👎 No Filter
Texas anti-censorship law | Internet shut down in Iran is an act of violence | when asteroids attack!
Hello! The Ethereum merge to a proof-of-stake chain is now complete, which means GPUs are finally affordable again. Now is the time to build that gaming PC you’ve been dreaming of!
This week was something I could have done without 👎. Oh look at that, the thumbs down is back. There are plenty of good reasons:
Texas are gunning for a new, scary kind of internet with their strange misguided censorship law.
Protests in Iran are being met with internet shut downs
Take that, asteroid!
😖 I’m trying to moderate some content but someone keeps smacking my hand away??
Right, there’s a reason why last week I forwent the usual Friday post and did a special longer-read about the new Texas censorship law. Communities all over the internet are already doing everything they can to poke holes in it: r/PoliticalHumor now has a rule that says every post must include the sentence ‘Greg Abbott is a little piss baby’. Any posts without the phrase will go against the viewpoint of the subreddit’s users, and therefore will be taken down — leaving them up would break the Texas law. That’s what we’re dealing with here.
Furthermore, people who edit Wikipedia pages are now asking ‘so… can I still edit Wikipedia pages?’ The answer is: yes, but as long as you’re happy with the government in Texas having a say. Or umm as long as… the page doesn’t appear in Texas? Orrrrr — who the shit knows. This is the stupidest internet law I’ve ever seen.
But, unfortunately, this law does have the power to make for a different kind of internet. The kind that angry, mindless, ‘free speech’ supporters say that they are fighting against; where online communities don’t have a say in the content that floods their channels, and some outside authoritarian force has ultimate control over who gets to say what. It’s so ironic that the people behind this law think that is what the internet is like now. It isn’t, but it sure will be if they get their way!
If properly enforced, this law will make it so that your favourite Discord server about making and playing video games could very easily be inundated with posts about enlarging your penis, and no one will have the power to do anything about it. The people making this law clearly have no idea about the dark, putrid swathes of content that are being suppressed by current mechanisms — e.g. videos of people getting murdered, and child pornography. But okay fine! Let’s have this law then!
🙅♀️ What’s happening in Iran?
You may have already heard about Mahsa Amini, an Iranian woman who was arrested by the morality police for wearing her hijab the wrong way, and who died while in custody. People in Iran have responded with protests because, naturally, they are sick and tired of all the police violence. These protests are obviously been met with more police violence, and the death toll is still rising.
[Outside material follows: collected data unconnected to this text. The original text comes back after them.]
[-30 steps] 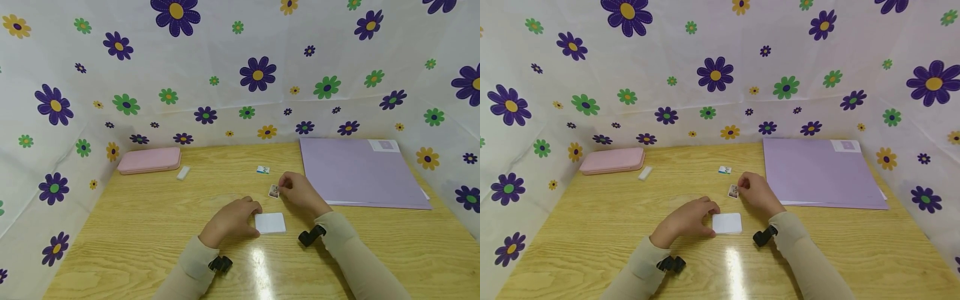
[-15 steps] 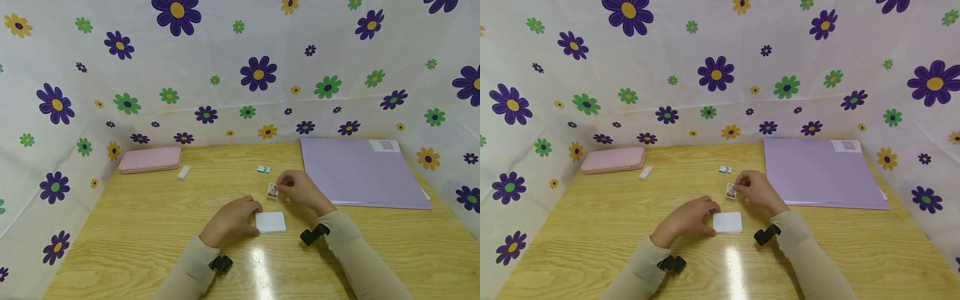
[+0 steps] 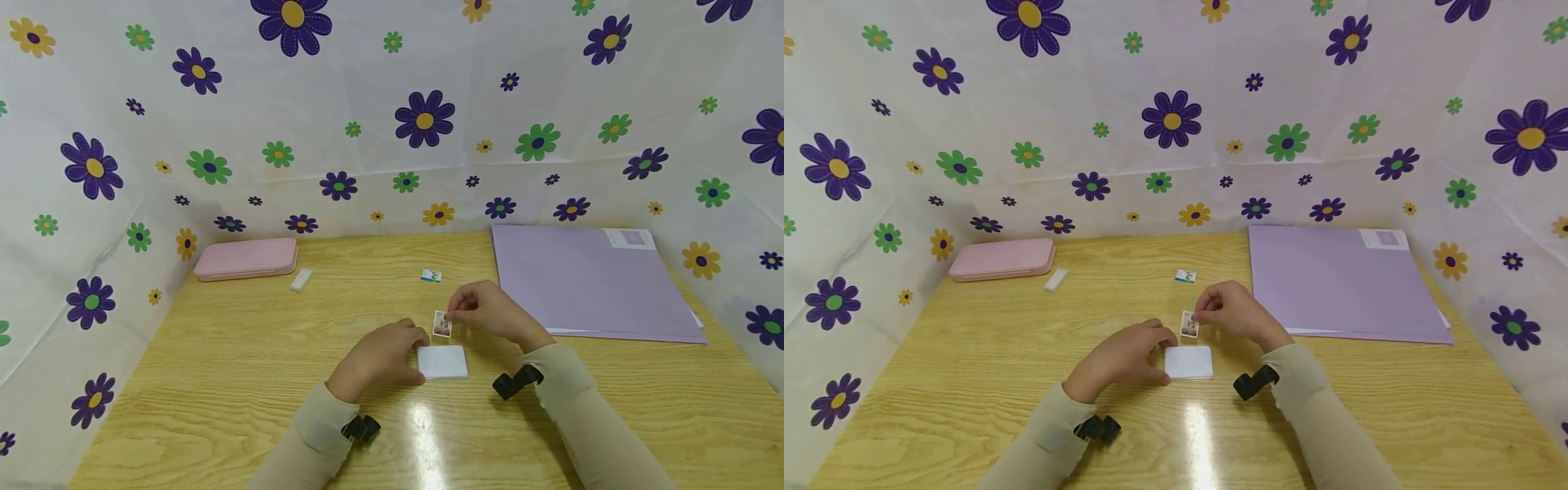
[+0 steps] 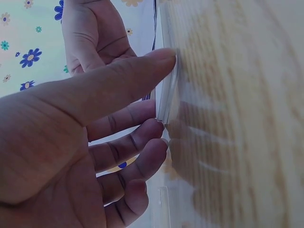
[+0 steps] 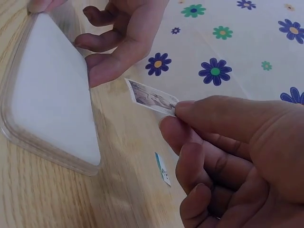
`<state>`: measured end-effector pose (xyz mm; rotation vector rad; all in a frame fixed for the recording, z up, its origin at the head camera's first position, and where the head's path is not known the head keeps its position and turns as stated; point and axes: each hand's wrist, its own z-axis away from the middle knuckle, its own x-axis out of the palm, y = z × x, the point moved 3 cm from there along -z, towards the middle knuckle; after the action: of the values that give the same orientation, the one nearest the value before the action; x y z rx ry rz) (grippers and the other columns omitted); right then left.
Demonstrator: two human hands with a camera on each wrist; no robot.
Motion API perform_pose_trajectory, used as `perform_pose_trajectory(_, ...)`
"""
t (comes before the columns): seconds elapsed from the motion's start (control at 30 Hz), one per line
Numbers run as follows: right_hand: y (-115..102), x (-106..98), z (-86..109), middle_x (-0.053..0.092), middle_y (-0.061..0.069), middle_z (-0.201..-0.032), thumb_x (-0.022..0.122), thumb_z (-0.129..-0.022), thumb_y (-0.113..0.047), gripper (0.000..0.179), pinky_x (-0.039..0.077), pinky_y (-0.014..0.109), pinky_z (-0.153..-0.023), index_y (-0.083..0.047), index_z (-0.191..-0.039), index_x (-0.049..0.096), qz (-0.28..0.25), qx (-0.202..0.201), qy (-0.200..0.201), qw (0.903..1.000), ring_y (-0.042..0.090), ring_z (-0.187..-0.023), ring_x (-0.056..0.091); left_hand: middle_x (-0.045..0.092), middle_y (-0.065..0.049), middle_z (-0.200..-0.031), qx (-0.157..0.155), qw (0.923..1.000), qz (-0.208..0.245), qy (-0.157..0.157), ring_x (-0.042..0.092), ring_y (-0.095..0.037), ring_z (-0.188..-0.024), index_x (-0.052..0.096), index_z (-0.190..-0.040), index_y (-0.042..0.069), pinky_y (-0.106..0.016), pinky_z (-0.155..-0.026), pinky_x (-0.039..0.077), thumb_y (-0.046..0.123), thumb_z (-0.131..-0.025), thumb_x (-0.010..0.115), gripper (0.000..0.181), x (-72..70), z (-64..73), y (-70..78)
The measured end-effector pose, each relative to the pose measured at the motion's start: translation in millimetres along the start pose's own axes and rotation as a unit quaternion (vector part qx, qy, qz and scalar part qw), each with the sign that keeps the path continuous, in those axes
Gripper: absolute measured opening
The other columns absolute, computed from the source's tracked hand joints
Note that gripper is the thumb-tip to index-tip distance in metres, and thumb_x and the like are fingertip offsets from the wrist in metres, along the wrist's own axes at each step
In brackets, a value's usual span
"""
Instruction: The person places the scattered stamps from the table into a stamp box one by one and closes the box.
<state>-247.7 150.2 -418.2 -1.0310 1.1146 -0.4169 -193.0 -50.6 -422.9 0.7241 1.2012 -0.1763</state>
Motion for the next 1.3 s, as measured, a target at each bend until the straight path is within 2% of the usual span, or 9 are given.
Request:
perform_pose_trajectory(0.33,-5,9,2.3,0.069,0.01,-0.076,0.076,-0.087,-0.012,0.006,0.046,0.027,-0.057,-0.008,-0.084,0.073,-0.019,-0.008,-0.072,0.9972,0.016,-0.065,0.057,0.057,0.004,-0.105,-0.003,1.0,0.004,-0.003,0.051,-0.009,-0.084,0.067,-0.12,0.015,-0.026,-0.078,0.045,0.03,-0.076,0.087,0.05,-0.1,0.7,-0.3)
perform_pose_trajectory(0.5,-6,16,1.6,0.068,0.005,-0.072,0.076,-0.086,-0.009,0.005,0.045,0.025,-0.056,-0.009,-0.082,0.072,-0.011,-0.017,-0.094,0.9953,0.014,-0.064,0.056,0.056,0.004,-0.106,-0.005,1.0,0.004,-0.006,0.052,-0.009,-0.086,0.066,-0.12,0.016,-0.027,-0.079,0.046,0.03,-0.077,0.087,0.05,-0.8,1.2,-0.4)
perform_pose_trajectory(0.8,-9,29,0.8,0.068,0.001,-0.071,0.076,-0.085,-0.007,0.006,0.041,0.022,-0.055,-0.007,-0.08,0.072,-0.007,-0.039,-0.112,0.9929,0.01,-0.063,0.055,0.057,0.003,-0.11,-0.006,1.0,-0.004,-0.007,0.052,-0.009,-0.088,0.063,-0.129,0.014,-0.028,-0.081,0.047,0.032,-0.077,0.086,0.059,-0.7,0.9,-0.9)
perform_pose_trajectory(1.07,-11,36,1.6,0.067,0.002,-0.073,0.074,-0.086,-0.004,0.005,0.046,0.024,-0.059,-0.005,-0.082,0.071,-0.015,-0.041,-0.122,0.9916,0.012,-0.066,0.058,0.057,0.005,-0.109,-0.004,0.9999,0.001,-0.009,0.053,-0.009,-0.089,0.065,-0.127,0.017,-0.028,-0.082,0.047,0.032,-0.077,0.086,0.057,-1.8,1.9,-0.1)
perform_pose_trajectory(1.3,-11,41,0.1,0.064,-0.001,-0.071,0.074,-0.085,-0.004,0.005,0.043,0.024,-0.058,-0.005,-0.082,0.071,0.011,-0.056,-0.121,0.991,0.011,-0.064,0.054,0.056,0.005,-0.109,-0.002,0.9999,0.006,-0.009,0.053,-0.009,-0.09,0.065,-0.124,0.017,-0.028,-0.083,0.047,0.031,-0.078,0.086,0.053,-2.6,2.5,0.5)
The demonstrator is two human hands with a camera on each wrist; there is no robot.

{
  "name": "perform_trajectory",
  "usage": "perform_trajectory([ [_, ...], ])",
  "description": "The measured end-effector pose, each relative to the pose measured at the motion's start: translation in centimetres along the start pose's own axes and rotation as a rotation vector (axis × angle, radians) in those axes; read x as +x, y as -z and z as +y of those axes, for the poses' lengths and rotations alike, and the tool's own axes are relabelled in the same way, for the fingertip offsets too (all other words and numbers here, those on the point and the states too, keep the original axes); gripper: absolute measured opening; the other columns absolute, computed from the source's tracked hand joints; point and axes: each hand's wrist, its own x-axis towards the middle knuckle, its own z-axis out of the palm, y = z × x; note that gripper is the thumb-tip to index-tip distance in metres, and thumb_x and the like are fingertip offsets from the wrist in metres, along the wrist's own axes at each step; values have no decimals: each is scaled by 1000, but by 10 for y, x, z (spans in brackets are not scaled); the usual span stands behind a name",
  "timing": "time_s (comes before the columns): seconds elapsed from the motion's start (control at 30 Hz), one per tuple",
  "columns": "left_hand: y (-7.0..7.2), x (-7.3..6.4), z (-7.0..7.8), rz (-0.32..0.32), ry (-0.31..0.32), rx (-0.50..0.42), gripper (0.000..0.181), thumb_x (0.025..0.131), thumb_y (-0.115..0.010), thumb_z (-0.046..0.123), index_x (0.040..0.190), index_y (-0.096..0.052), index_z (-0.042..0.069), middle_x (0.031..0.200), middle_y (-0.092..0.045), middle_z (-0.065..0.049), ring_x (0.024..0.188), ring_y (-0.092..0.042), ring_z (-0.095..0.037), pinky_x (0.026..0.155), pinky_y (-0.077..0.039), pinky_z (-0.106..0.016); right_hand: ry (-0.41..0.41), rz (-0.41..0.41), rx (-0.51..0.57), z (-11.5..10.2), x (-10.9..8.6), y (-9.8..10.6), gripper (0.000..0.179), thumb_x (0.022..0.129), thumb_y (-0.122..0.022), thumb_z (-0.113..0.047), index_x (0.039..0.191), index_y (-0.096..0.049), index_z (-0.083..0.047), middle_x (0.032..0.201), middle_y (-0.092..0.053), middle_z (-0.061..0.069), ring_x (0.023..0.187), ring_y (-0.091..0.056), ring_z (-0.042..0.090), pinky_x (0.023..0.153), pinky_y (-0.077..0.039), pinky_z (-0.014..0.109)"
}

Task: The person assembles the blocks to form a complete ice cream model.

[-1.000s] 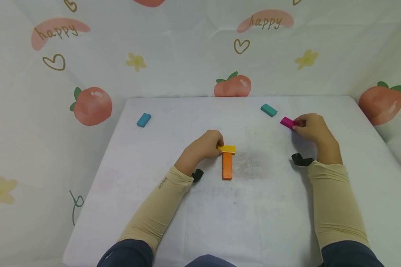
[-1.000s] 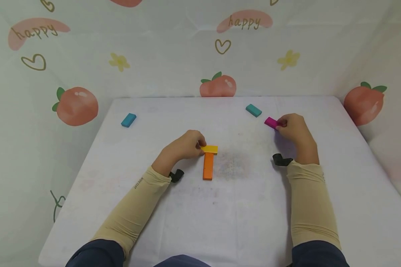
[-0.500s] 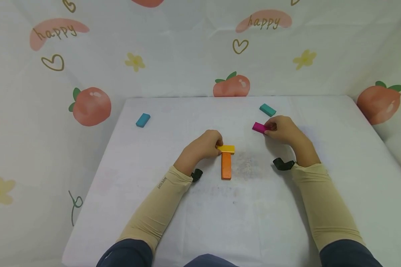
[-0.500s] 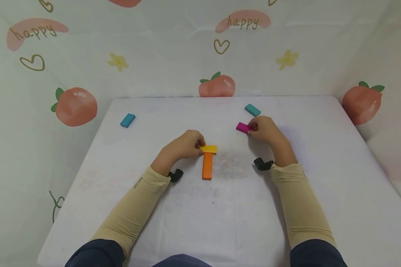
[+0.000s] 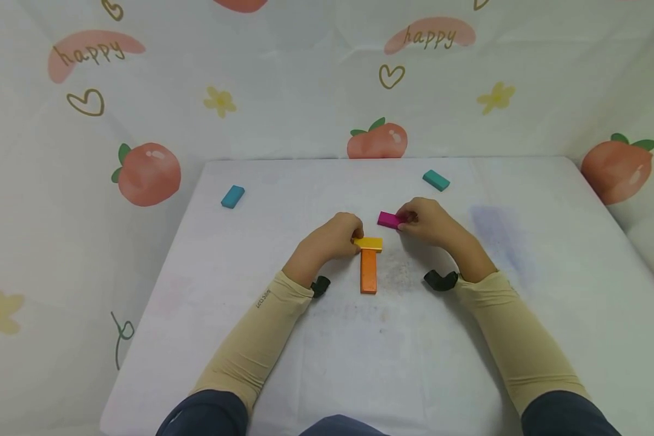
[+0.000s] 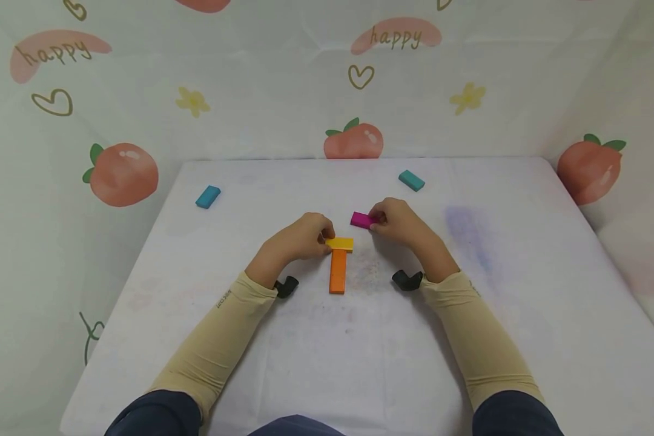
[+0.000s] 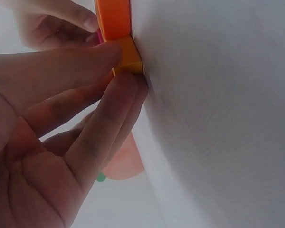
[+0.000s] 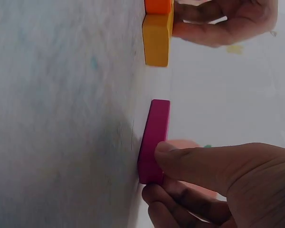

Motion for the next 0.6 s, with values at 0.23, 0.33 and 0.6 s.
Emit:
perform_trajectory([
  [0.23,1,-2,1,1,10,15,31,96,-73,6,125,-69,-2,123,-66,-15,108,-58,-25,101,-55,-39,30,-17,2,-9,1,-8,29,98,-73,-6,124,-73,5,114,-71,20,108,-67,34,101,-58,51],
  [0.33,1,-3,1,11,19,35,42,95,-74,9,135,-64,1,132,-61,-15,113,-56,-25,104,-53,-38,46,-26,5,-12,2,-11,28,98,-72,-5,124,-74,4,115,-71,20,109,-66,34,102,-58,51],
  [0.6,0,-2,-2,27,-23,59,62,95,-75,9,152,-53,-1,146,-57,-17,125,-58,-27,111,-51,-38,84,-41,39,-20,1,-19,32,97,-74,-6,128,-74,1,120,-70,17,112,-66,31,103,-59,50],
])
🧠 Here’s some other stuff to know:
The state response to these protests has been to shut down the internet
Iran, however, has ‘two internets’. One is the normal global network that you and I use, and the other is more of an intranet, which is faster, cheaper, and run by the government (ding ding ding — surveillance!)
You can compare this to China’s great firewall, EXCEPT: the Iranian intranet is eerily similar to the global internet — and citizens still have access to both. That means the government can shut down the internet without it being immediately obvious to Iranian citizens.
But, putting aside all of the deception and surveillance: shutting down the internet is a cowardly act of violence. It ensures that those subject to police violence are unable to document it and share it across the world — and so the violence is left to thrive.
This isn’t the first time women’s voices have been suppressed in Iran in this way: just a few months ago activists in the #MeToo movement fell victim to mysterious bot attacks on Instagram. Someone mobilised tens of thousands of fake accounts to follow the activist accounts, forcing them to switch to private, and thus be disconnected from their peers.
☄️ Get outta here, you!
Hello welcome to the soggy bottom of Horrific/Terrific. Here I would like to tell you two new facts about our forever home, S P A C E.
The first is actually not that new. As a species, we’ve been flinging objects into orbit for decades. You may have noticed that there has been a recent increase in flooding the stratosphere with junk, therefore adding yet another threat to humanity to the ever expanding list of threats (just email if you want a copy — I’m fifth on the list). Luckily the FCC are finally stepping in with a brand new space rule: a satellite has to be removed from orbit within five years of it dying. Currently the limit is 25 years — which is clearly too long.
The second thing is asteroids. And how they can now SUCK IT. NASA have successfully nudged an asteroid out of the way during a test to see if they could… nudge asteroids out of the way. This is in case that movie Don’t Look Up becomes a reality, and an asteroid ends up on a collision course towards Earth. Now we are technically equipped to deal with it, and no where near ready to deal with it politically (just like everything else).